Licenced under CC-BY 4.0 and OSI-approved licenses, see licensing.

Overview

Teaching: 20 min
Exercises: 10 min
Questions
  • What do I need to know to keep my data in order?

  • Who are the recipients of my data?

Objectives
  • Understand what to consider for maintaining data organization strategies in a project

  • Understanding good practices for data storage, processing and documentation

  • Understand what to consider when settling for a file structure

About this episode

The data that you collect, organise, prepare, and analyse to answer your research questions, and the documentation describing it, is the lifeblood of your research. However, without a prior idea of structure and how data will be used or viewed in the future, by yourself or someone else, the data can become difficult to understand, or even be rendered useless. A proper file and data structure will safeguard the data in both short and long term. Planning for file, folder and data maintainance can save researchers a lot of future time and effort.

  1. About this episode
    1. Exercise
    2. Example of measures
  2. The data life cycle
  3. Overview of data
  4. Whom are we organizing the data for?
  5. Reducing disorder
  6. Exercise
    1. Example of outcome

Exercise

Question: What measures do you take in order to avoid file chaos in your data organisation? Write your answer in the collaborative document.

Example of measures

  • Proper file naming
  • Versioning of files
  • Performing regular data cleaning
  • Agreeing on file access limitations
  • Adopting ISO standards for dates/times
  • Having a well defined folder structure
  • Other (please state what)

The data life cycle

When we consider different aspects of data organization, we can benefit from considering the general data lifecycle.
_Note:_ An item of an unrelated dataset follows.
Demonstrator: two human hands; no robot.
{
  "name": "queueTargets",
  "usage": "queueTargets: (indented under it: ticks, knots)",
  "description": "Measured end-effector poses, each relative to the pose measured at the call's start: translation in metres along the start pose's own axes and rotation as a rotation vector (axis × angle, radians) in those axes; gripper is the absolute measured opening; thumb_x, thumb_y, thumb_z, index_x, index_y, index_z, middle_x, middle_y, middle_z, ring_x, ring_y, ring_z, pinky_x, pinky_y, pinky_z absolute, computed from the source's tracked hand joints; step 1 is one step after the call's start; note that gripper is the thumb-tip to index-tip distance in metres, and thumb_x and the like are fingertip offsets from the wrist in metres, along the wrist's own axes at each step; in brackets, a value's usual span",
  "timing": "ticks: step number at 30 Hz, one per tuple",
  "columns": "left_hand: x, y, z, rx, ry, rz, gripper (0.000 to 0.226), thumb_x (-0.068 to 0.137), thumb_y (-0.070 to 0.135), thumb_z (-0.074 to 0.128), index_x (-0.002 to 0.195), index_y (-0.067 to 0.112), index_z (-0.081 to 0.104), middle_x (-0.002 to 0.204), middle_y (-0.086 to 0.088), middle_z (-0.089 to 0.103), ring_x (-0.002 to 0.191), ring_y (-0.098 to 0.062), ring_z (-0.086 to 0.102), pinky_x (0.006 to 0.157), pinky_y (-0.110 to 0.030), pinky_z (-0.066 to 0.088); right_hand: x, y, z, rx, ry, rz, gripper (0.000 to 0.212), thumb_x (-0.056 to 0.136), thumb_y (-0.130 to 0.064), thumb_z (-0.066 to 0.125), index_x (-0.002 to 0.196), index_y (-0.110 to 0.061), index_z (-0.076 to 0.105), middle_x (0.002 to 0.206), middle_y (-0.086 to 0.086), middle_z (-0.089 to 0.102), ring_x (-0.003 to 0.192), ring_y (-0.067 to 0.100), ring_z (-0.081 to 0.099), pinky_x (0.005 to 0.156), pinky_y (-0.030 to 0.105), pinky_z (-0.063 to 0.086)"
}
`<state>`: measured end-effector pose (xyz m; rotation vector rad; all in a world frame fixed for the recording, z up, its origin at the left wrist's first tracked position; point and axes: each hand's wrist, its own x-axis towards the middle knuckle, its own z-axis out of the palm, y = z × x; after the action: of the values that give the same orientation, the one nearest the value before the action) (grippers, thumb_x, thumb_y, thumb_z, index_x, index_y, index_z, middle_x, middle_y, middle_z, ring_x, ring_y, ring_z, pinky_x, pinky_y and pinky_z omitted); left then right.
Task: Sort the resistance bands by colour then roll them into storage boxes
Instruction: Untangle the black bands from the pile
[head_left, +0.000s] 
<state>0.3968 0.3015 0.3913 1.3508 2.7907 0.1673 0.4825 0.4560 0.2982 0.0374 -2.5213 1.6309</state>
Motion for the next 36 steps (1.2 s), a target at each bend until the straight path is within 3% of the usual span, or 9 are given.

Throughout its lifecycle, data can, and will, be subject to many possible types of changes:

  • Data will be created/accumulated/collected;
  • Data cleaning procedures may be implemented;
  • Errors are often found and corrected;
  • New variables may be constructed;
  • New information may be added from external sources;
  • File formats may be changed;
  • New data may be included;
  • The data file structure may be changed for the purpose of increasing operability, etc;
  • Long term storage may require additional documentation

There are also possible types of changes to the data structure itself:

  • New sub-projects can be initiated, or data splits may occur;
  • Data files may be re-structured and/or re-organized into new folders;
  • Collaborations can require certain data, but not all, to be stored in separate locations.

Overview of data

Generating, processing, and analysing data inevitably result in edits in the data files and file structures. While natural, we need to preserve the authenticity of the research information contained in the data throughout the entire data lifecycle. At the same time we also try to maintain our intended file structure. To develop a strategy for data management in a project, we need to combine the project plan for data treatment with an overview of the data and documents our research will generate. The best time for planning is at the project startup phase, and a list of organisational considerations can consist of, but not be limited to:

  • Initial and/or intended folder structure
  • Which data files to cluster
  • File naming convention
  • Standards for dates/measures
  • Documentation procedures

Preparing your project for receiving data and files should be a core aim in your research management, and should be documented in a data management plan (DMP).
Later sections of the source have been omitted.